Planet Twist : Grégoire Bouchard
Une bande dessinée racontant l’ascension et la chute des Jaguars, groupe populaire qui a marqué le Québec des années 60? C’est l’idée, a priori complètement folle, qui a longuement habité la tête de Grégoire Bouchard et qui a abouti à la réalisation d’un fort bel album, sorte d’hymne à l’esthétique kitsch: Planet Twist.
Une bande dessinée racontant l’ascension et la chute des Jaguars, groupe populaire qui a marqué le Québec des années 60? C’est l’idée, a priori complètement folle, qui a longuement habité la tête de Grégoire Bouchard et qui a abouti à la réalisation d’un fort bel album, sorte d’hymne à l’esthétique kitsch: Planet Twist.
Né en 1965, l’année de la dissolution des Jaguars, Bouchard est resté marqué, c’est le moins qu’on puisse dire, par la culture populaire des années 50 et 60, par la musique pop, les comic books américains et les séries télé telles que Fusée XL5, Perdu dans l’espace et Voyage au fond des mers. "En ce temps-là, rappelle-t-il dans sa préface, Mars était habitée par des octopoïdes visqueux et Vénus était couverte d’épaisses jungles humides et nauséabondes. Le costume trois pièces régnait en maître sur le monde occidental, […] les chanteurs rebelles portaient la cravate et ressemblaient à de dociles vendeurs d’aspirateurs."
Avec leurs vestons tachetés à l’image du félin dont ils portaient le nom, les Jaguars répondaient à ce signalement. Tels d’autres groupes apparus au Québec avec la vague yé-yé (on pense aux inoubliables Classels et à César et les Romains), le quatuor, né en 1961 dans un sous-sol d’Arvida, connut son heure de gloire jusqu’en 1965. À cette date, explique Bouchard, l’esthétique psychédélique et le "totalitarisme hippie" mirent prématurément fin à tout un courant musical.

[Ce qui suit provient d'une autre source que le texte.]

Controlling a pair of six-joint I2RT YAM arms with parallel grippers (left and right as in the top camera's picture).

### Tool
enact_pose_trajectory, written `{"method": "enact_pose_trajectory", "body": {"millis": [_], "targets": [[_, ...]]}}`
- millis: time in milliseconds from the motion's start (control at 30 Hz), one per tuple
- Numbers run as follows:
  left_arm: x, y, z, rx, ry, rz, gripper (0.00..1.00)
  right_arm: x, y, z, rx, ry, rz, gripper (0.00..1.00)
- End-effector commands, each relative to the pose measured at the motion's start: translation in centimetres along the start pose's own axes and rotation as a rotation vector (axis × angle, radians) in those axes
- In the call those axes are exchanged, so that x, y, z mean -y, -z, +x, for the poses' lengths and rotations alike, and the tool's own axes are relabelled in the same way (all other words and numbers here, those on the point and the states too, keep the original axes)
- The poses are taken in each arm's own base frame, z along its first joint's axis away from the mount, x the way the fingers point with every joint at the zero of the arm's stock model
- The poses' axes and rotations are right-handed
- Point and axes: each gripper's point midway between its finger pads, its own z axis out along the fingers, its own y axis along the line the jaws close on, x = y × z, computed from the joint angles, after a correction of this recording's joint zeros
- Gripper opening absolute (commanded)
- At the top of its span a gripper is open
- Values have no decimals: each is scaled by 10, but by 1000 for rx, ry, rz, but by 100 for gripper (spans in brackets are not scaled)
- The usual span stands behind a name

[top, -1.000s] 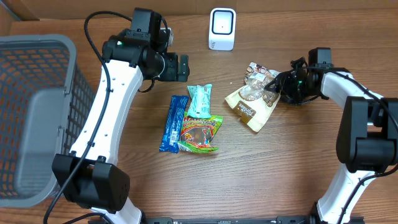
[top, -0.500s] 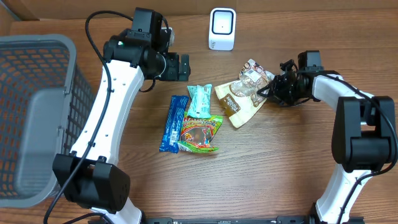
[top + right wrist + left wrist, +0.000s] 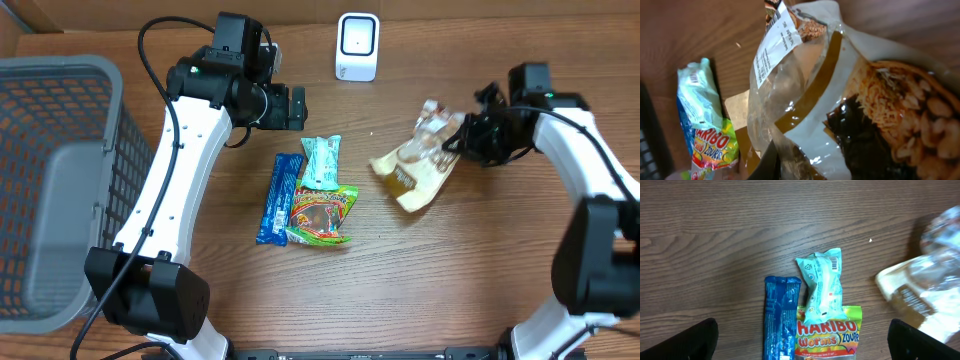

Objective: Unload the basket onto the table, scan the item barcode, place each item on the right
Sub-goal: 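Lift the PanTree bag with the right gripper toward the scanner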

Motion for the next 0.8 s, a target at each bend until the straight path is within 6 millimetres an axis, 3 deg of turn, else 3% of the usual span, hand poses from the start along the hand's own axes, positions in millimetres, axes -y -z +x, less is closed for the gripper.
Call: {"method": "enact_pose_trajectory", "body": {"millis": [0,200,433,567,767], "targets": [[5,-6,3,-19,-26,16,100,-18,57,-27,175,127,145,4],[7,-6,4,-23,-26,31,100,-29,97,-44,295,195,405,4],[6,-6,4,-22,-27,27,100,-57,127,-63,509,319,767,4],[6,-6,4,-22,-27,26,100,-82,144,-75,673,375,922,4],[6,-6,4,-21,-27,26,100,-128,158,-101,836,531,950,4]]}}
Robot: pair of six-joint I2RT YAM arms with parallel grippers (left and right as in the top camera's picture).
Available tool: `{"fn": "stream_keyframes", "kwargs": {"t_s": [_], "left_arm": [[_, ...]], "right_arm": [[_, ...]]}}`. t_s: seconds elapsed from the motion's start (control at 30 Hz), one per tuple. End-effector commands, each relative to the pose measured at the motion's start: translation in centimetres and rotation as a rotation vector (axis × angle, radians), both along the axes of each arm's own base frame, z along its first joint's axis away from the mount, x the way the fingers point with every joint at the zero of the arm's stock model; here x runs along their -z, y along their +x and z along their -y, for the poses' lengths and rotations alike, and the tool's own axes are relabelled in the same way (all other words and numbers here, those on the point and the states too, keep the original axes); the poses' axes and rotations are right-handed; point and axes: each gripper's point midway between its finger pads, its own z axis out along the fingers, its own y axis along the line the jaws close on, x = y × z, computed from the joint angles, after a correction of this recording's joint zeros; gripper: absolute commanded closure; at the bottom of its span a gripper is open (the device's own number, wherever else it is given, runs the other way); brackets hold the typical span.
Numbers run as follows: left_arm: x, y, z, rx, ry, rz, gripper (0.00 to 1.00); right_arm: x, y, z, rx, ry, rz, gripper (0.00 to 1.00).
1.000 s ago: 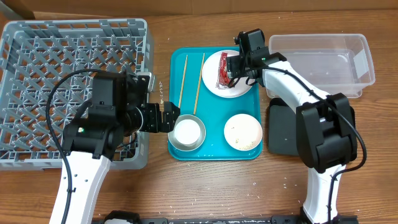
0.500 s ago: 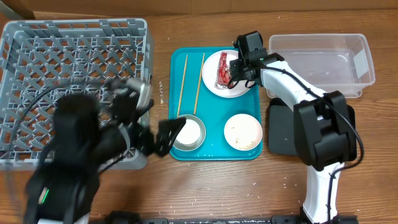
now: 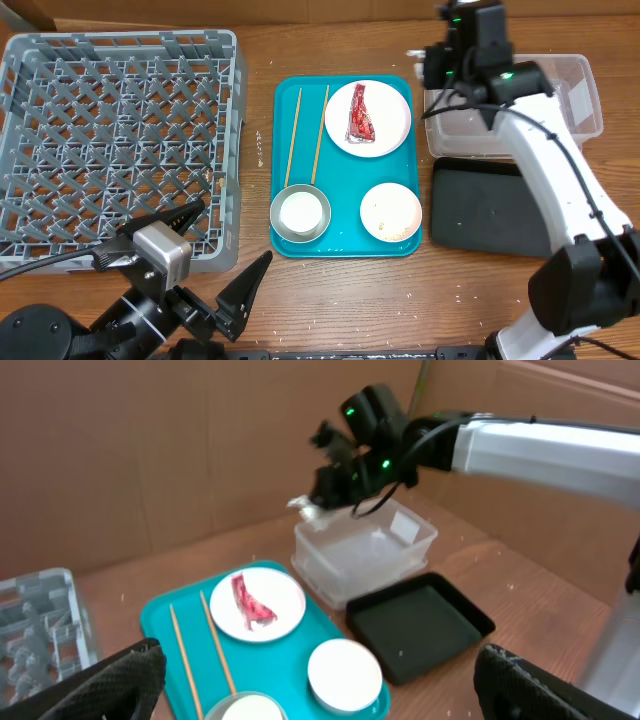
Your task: Sort waste into correct bins and load items into the dishwasher
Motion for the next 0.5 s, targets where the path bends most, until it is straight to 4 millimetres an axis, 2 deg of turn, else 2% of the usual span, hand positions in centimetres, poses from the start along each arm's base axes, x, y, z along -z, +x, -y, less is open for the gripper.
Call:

La première partie de l’album retrace la popularité grandissante du groupe, avec cette narration hyperbolique qui semble parodier celle de l’émission Musicographie, en s’attachant à la figure centrale d’Arthur Cossette, leader de la formation. On y trouve le Montréal de cette époque, dominée par l’affichage en anglais et le show-business à l’américaine, et Bouchard y excelle dans l’illustration de la mode du temps, rendant une foule de détails: publicité, vêtements, coiffures, automobiles, mobilier et technologie, comprenant les fameux juke-boxes et les microsillons 33 tours.
La seconde partie apparaîtra totalement délirante à tous ceux qui n’ont pas connu la BD, les dessins animés et les séries télé des années 50 et 60. Décrivant la dérive des membres de la formation, mais surtout de Cossette, qui se produisit dans divers autres bands durant les années 70 et 80, Bouchard choisit de nous représenter ces deux décennies, non pas telles qu’on s’en souvient aujourd’hui, mais comme on les anticipait dans la culture populaire de l’époque précédente: un monde où on se vêtirait de combinaisons une pièce avec épaulettes aérodynamiques, où les robots nous serviraient de domestiques et où la conduite automobile laisserait place à celle de mono-fusées. Ainsi les Jaguars quittent-ils à bord d’une espèce de soucoupe volante l’astrostade de Trois-Rivières où ils sont venus se produire le temps d’un bref come-back en juillet 1985.
Une telle oeuvre ne pouvait que paraître en couleurs (réalisées par l’auteur), lesquelles sont essentielles à l’ambiance du tournant des fifties où dominaient le clinquant et les teintes vives. La composition et la conception graphique du livre, fort attrayantes et rappelant les premiers comic books, contribuent également à faire de Planet Twist un bel objet, à la fois hommage et souvenir de cette époque inventive. Pour tous les nostalgiques.
Éd. Mille-Îles, collection " Zone convective ", 2001, 62 p.